A third important step in the process towards political union is to set some constraints on the national economic policies of the member states of the eurozone. The fact that while monetary policy is fully centralized, the other instruments of economic policies have remained firmly in the hands of the national governments is a serious design failure of the eurozone (DE GRAUWE, 2011, p. 15).

89 Isso se dá principalmente por dois motivos interligados: um teórico e um prático. Sob o ponto de vista teórico,

essas são economias monetárias da produção. Segundo Carvalho (1992) há seis princípios fundamentais de uma economia monetária, sendo que a não-neutralidade de longo prazo da moeda, ou seja, o seu caráter de ativo decorre desses princípios fundamentais. São eles: da produção, estratégia dominante, temporalidade, não-ergodicidade, coordenação e das propriedades do dinheiro. A ideia contida em Carvalho (1992) de uma economia monetária da produção pode ser sintetizada da seguinte forma: “A model of an economy built on the above six principles will

present the results Keynes expected: the long-period non-neutrality of money, the full realization of the meaning of the concept of financial circulation, created in the Treatise on Money, and the principle of effective demand (...) In a monetary economy, money is not only a means of circulation but it is also an asset, a means of conserving wealth, the main atribute of which is the capacity to liquidate debts and to represent purchasing power in its purest form” (p. 49). Como já visto anteriormente, esse atributo de conservar riqueza e liquidar débitos deriva de sua

função primordial: a de servir como unidade de conta. No caso, ela é criada (nomeada/definida) pelo Estado, que é o money of account. Desse modo, conclui-se que moeda tem influência sobre o nível e a trajetória das variáveis reais ao longo do tempo, e sendo ela uma criatura do Estado, é a partir de sua atuação que essa unidade de conta com aceitabilidade generalizada não só é definida e nomeada, mas também é por essa característica que é possível utilizar mecanismos de controle sobre sua oferta, bem como outros tipos de política que daí derivam.
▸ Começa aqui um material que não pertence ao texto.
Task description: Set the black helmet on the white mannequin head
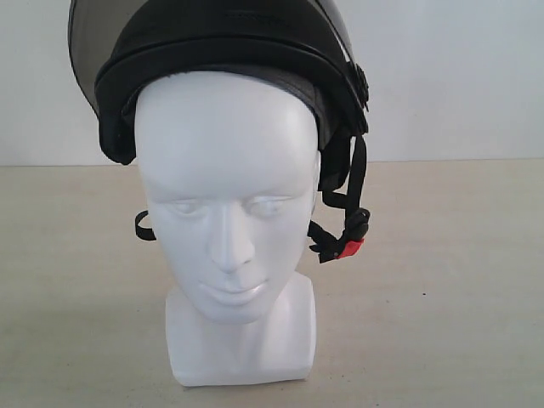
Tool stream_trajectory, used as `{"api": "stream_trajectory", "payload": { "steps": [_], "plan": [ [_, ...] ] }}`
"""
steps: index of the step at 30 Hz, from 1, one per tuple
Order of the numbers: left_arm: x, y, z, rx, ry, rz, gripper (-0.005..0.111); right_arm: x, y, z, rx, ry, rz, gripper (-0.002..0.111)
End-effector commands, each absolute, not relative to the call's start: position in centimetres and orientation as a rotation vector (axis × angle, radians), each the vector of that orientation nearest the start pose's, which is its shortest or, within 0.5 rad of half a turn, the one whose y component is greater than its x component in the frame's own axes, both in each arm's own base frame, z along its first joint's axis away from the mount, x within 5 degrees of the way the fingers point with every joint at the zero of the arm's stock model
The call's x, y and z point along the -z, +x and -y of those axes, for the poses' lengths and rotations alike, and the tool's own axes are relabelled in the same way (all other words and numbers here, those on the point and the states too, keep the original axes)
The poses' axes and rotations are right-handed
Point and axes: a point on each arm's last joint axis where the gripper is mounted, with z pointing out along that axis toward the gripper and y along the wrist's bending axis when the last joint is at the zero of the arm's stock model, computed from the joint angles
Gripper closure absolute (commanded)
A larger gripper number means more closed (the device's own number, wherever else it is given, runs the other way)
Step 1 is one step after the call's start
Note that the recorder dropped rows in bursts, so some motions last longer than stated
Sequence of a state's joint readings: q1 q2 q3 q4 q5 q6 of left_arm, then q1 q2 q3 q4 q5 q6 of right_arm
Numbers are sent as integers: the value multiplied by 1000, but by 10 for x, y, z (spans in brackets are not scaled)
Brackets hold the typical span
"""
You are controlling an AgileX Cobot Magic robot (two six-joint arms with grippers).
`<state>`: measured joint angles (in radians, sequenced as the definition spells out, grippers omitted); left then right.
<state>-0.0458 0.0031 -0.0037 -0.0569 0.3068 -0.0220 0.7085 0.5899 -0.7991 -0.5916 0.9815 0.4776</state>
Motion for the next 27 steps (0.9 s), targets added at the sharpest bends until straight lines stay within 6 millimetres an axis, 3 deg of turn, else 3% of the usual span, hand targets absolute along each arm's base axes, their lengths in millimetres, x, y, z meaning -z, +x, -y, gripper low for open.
{"api": "stream_trajectory", "payload": {
  "steps": [1,8,12,19,24,27],
  "plan": [
    [-185,54,4,98,-14,-1792,102,-359,85,-37,-148,-425,-2167,109],
    [-185,54,4,98,-14,-1792,102,-374,64,-70,-651,-643,-2122,109],
    [-185,54,4,98,-14,-1792,102,-381,63,-83,-816,-662,-2056,109],
    [-185,54,4,98,-14,-1792,102,-409,56,-79,-869,-613,-2038,109],
    [-185,54,4,98,-14,-1792,102,-433,67,-77,-701,-625,-2170,109],
    [-185,54,4,98,-14,-1792,102,-437,79,-85,-632,-656,-2273,109]
  ]
}}
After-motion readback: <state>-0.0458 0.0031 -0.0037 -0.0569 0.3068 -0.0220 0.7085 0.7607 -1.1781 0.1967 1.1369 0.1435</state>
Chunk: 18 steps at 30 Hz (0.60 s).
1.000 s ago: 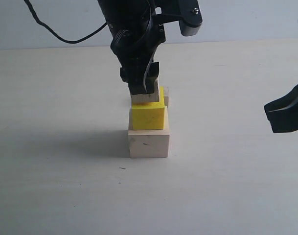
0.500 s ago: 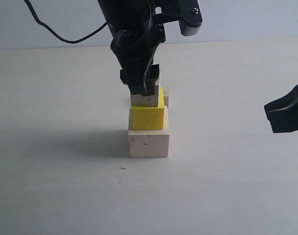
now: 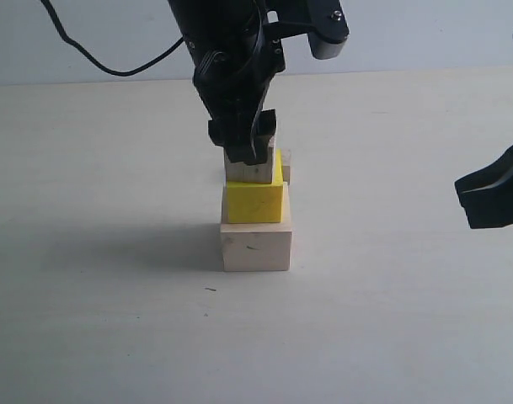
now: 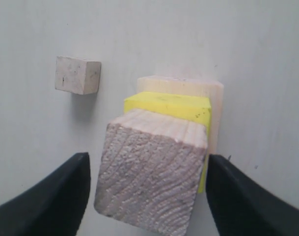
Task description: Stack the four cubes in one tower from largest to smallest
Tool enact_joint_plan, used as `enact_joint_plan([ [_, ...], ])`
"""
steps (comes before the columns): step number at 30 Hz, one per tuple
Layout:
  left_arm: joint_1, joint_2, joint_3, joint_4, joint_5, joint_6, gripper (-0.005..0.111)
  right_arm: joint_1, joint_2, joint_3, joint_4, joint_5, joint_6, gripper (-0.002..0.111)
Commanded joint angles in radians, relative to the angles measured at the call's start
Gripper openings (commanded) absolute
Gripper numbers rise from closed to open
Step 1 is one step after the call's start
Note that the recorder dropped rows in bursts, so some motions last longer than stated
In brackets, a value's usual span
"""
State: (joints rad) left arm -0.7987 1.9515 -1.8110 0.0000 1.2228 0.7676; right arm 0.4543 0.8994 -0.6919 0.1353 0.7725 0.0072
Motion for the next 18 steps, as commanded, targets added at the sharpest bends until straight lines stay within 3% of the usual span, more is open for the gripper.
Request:
enact_joint_plan([
  [1,0.0,-0.002,0.003,-0.014,-0.002,-0.017,0.066,-0.001,-0.004,0.003,0.0,0.0,-0.007,0.0],
  [18,0.0,-0.002,0.003,-0.014,-0.042,-0.051,0.066,-0.001,-0.004,0.003,0.0,0.001,-0.007,0.0],
])
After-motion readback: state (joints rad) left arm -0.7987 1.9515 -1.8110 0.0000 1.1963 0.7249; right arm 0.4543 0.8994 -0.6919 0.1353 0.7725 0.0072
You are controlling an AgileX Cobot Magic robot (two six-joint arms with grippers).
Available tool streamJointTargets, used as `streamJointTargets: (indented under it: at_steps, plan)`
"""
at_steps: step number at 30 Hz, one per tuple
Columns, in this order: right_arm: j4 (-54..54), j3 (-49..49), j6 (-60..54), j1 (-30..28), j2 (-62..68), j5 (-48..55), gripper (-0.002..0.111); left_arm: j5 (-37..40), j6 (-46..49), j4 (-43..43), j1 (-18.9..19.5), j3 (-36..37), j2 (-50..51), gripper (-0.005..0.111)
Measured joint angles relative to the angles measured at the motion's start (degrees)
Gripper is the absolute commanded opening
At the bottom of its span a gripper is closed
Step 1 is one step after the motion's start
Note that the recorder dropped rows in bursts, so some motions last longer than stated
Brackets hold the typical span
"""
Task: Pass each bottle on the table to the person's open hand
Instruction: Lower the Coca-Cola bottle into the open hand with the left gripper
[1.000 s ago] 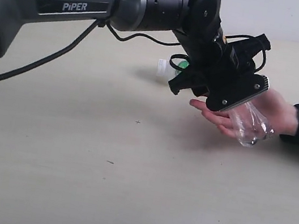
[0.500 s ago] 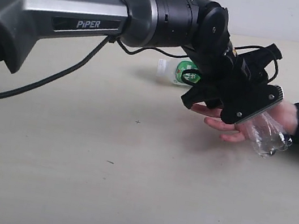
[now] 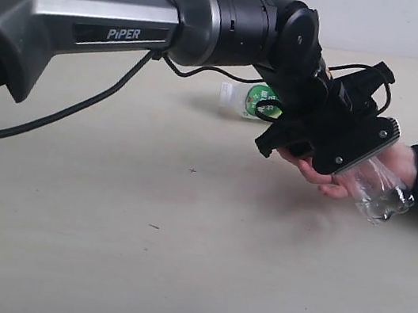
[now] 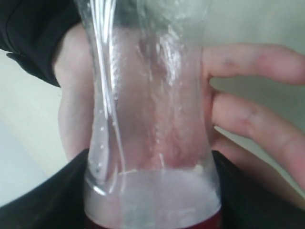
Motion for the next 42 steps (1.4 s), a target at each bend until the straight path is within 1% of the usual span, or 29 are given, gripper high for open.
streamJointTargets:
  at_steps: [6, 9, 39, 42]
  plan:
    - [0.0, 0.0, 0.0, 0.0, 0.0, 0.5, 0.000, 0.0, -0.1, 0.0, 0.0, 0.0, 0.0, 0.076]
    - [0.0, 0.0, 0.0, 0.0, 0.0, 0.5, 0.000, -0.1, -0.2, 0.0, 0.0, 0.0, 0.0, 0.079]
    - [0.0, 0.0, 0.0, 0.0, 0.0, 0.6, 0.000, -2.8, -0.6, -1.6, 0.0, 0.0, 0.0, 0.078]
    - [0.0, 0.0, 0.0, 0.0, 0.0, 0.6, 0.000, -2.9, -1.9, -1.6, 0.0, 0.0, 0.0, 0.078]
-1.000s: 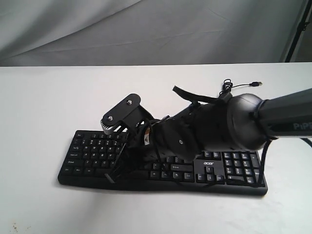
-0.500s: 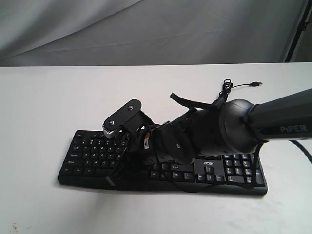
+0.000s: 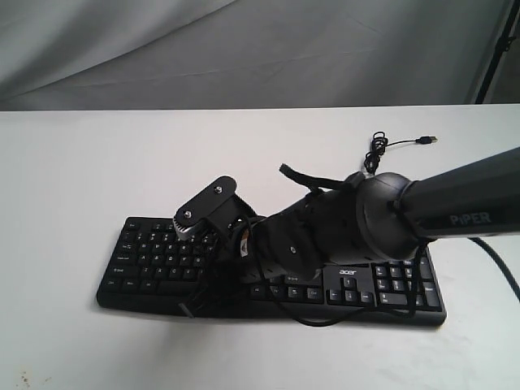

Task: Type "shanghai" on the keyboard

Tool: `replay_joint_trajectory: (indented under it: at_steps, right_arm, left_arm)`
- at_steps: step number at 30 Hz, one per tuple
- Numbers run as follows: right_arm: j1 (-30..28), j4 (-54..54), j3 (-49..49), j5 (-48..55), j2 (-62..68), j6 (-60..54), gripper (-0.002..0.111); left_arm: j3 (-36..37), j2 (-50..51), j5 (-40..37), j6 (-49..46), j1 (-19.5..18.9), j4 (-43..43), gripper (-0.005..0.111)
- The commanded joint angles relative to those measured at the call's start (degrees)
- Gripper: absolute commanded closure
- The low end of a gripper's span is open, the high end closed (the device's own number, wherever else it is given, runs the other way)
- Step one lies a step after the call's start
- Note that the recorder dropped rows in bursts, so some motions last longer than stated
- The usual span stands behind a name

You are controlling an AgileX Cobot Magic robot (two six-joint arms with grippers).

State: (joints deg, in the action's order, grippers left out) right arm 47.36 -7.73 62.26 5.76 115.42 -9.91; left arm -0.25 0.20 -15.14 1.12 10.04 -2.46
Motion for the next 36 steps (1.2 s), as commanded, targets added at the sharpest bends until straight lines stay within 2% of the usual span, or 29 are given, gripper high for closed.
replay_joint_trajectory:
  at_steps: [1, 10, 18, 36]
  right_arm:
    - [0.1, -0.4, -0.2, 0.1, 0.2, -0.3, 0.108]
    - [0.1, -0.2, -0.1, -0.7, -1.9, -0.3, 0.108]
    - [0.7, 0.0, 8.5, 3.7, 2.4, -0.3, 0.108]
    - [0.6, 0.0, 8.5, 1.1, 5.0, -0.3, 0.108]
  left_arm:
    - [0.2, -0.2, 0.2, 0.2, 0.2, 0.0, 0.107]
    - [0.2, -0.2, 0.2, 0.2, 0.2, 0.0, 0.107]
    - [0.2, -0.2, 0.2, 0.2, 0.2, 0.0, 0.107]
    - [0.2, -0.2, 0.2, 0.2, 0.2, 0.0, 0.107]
Por sua vez, a dinâmica estabelecida entre esses países do centro e da periferia da zona do euro, como salientado por Stockhammer (2016), indica que há equivalência no que diz respeito à ausência de soberania monetária (jurídica) mas não no aspecto econômico. Isso é especialmente válido ao se atentar para a relação entre credores e devedores, ou de outra forma, para os fluxos monetários e financeiros que se estabelecem entre eles, afetando a vulnerabilidade econômica e financeira, bem como a capacidade de reação no período de crise dos países periféricos (PISTOR, 2017). Assim, mesmo que os países da zona do euro se situem em um mesmo nível de hierarquia monetária internacional, há a hierarquia interna da moeda (MEHRLING, 2012), e consequentemente do euro, que diz respeito à moeda enquanto um bem privado. À vista disso, nota-se que há uma relação próxima entre os temas aqui abordados: hierarquia de moedas, soberania monetária, autonomia de política e a crise observada nos países do euro. Isso está em concordância com o que foi exposto nos capítulos anteriores.